• PROBLEM TO WORK ON: Transcribe the line holding "If you could tag the hand-held right gripper left" together with every line after it, through the end of the records, exactly and with no pictures.

• RECORDS SUPPLIED:
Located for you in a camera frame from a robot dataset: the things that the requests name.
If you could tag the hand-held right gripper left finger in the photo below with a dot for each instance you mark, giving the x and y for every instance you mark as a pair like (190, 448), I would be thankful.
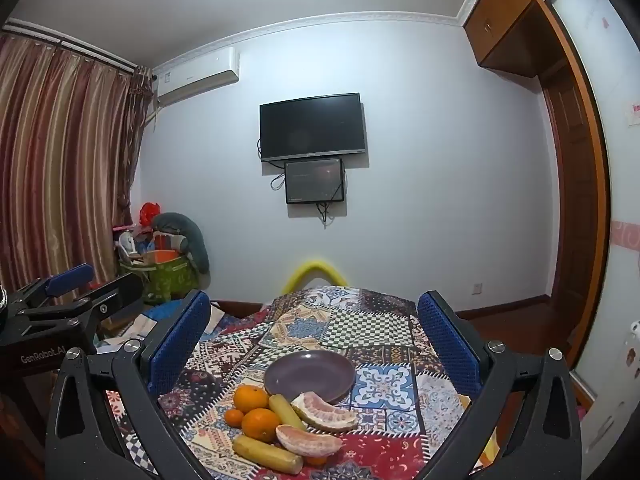
(180, 340)

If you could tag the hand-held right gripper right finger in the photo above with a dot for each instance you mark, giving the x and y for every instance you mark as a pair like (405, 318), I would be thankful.
(445, 340)

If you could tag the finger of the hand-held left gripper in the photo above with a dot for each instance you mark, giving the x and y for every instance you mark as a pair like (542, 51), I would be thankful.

• COMPLETED EXERCISE:
If you could tag the hand-held right gripper left finger in the photo below with a dot for each instance you mark, giving the x and y for every instance you mark as a pair like (190, 448), I would be thankful.
(180, 340)

If you could tag the hand-held right gripper right finger in the photo above with a dot for each instance you mark, giving the x and y for every instance you mark as a pair like (405, 318), I would be thankful.
(445, 340)

If you could tag the finger of the hand-held left gripper in the photo above with a dot for each instance you mark, giving the x and y for every instance you mark as a pair like (542, 51), I would be thankful.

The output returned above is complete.